A fork in the road - part 1
- amyhluu
- Jan 18, 2024
- 3 min read
Much of this year has been coloured by conversations about broken things. That distal radius fracture. The neck of femur fracture. That tibial plateau fracture. Okay, I’ll stop listing components of my day job now. But the conversations about broken things have not been limited to bony anatomy. I’ve thought a lot about training pathways in medicine this past year and listened and learned from many of the people around me. The funny thing that happens when you shut up and listen for long enough is that you actually hear the in between of what people are really trying to tell you – the disquiet that doesn’t sit quite right about the way certain things are in surgical training or the sheer tiredness that coats the aftermath of being oncall. Yet, we all somehow live through this.

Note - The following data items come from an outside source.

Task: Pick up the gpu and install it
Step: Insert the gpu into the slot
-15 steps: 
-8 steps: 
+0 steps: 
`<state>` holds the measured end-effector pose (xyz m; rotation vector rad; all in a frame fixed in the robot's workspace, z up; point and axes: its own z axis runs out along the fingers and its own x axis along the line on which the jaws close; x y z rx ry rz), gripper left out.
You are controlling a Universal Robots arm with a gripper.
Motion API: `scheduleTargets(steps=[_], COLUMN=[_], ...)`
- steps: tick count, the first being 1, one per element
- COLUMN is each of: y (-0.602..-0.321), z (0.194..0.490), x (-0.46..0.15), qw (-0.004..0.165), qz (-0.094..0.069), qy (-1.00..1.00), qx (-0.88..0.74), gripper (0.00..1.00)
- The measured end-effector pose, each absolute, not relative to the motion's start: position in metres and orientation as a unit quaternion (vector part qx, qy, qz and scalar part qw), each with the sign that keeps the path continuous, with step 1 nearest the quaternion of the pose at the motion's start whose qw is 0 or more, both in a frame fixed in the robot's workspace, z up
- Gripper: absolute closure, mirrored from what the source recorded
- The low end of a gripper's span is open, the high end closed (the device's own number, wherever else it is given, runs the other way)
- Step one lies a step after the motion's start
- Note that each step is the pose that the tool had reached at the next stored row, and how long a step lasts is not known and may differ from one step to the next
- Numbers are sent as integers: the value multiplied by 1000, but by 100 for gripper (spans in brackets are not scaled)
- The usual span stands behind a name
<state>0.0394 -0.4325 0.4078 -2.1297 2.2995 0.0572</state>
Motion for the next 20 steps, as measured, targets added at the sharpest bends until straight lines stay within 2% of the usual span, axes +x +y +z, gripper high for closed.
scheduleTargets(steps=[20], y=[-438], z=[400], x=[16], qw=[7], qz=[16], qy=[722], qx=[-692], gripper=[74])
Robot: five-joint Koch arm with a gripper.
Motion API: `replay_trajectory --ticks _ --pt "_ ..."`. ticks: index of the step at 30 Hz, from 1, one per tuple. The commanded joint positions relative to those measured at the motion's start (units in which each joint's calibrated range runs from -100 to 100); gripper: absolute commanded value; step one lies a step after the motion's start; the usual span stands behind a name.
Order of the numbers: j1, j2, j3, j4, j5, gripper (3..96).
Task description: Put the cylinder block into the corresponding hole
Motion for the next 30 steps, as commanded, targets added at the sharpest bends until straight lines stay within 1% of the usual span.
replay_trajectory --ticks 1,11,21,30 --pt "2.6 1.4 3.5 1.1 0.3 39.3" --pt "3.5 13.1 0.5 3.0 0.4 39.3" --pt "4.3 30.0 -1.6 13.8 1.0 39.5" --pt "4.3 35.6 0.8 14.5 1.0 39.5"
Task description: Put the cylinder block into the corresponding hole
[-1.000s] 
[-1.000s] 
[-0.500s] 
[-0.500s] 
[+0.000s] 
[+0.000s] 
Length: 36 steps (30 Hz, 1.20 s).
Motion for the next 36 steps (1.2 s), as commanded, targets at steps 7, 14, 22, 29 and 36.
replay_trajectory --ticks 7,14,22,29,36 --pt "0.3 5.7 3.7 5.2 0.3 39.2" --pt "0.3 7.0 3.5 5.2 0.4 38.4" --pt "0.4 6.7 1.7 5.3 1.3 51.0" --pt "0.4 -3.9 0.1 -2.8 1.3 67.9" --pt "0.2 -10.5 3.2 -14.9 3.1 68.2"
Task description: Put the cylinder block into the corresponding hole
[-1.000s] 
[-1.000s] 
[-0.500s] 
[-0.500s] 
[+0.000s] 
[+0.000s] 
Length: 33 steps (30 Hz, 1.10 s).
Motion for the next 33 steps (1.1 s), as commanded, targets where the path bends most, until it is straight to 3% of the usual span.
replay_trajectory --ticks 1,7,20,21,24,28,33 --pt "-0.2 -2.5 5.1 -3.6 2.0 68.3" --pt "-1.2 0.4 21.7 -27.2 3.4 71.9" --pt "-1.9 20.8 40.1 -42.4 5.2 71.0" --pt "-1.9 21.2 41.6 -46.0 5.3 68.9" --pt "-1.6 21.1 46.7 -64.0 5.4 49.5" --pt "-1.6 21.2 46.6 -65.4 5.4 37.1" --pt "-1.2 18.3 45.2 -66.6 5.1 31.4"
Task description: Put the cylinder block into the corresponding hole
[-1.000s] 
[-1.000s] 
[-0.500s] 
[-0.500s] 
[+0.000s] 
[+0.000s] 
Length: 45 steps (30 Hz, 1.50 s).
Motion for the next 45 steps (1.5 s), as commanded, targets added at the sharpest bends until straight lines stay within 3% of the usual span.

When a patient comes into hospital with a fracture, we question why this has occurred – the mechanism. We then give ourselves a big pat on the back because we’ve done the good doctoring thing and understood the patient’s story. We feel all warm and fuzzy inside and then spend a great deal of time figuring out when to break out the power tools that the powers that be somehow agreed to bestow upon a bunch of children with medical degrees. We buy into the conceit of cure. I think that part of the lure of surgical training is the promise that you can learn the skills, the tricks and tools of the trade, to fix something. To fix some broken thing that would have otherwise remained broken had you not intervened.
The question I’ve been asked a lot this year is “do you really want to do this?” When conceptualising a medical career, I think ‘want’ comes into it – but only in so far that it nudges towards the general direction and shapes the outline of things to come. Now this is where we come into the great act-of-faith stuff that you may not have even realised existed, had it not nudged you down that particular fork in the road. Maybe the leap is liking the idea of something enough that we invest enough of ourselves into figuring out if this thing, is actually the thing we want. Funnily enough, it takes time to become good at something. It takes time and a load of effort to become competent at something. So ‘want’ may drive initial motivation but I believe there are other things that sustain you when on a particular pathway.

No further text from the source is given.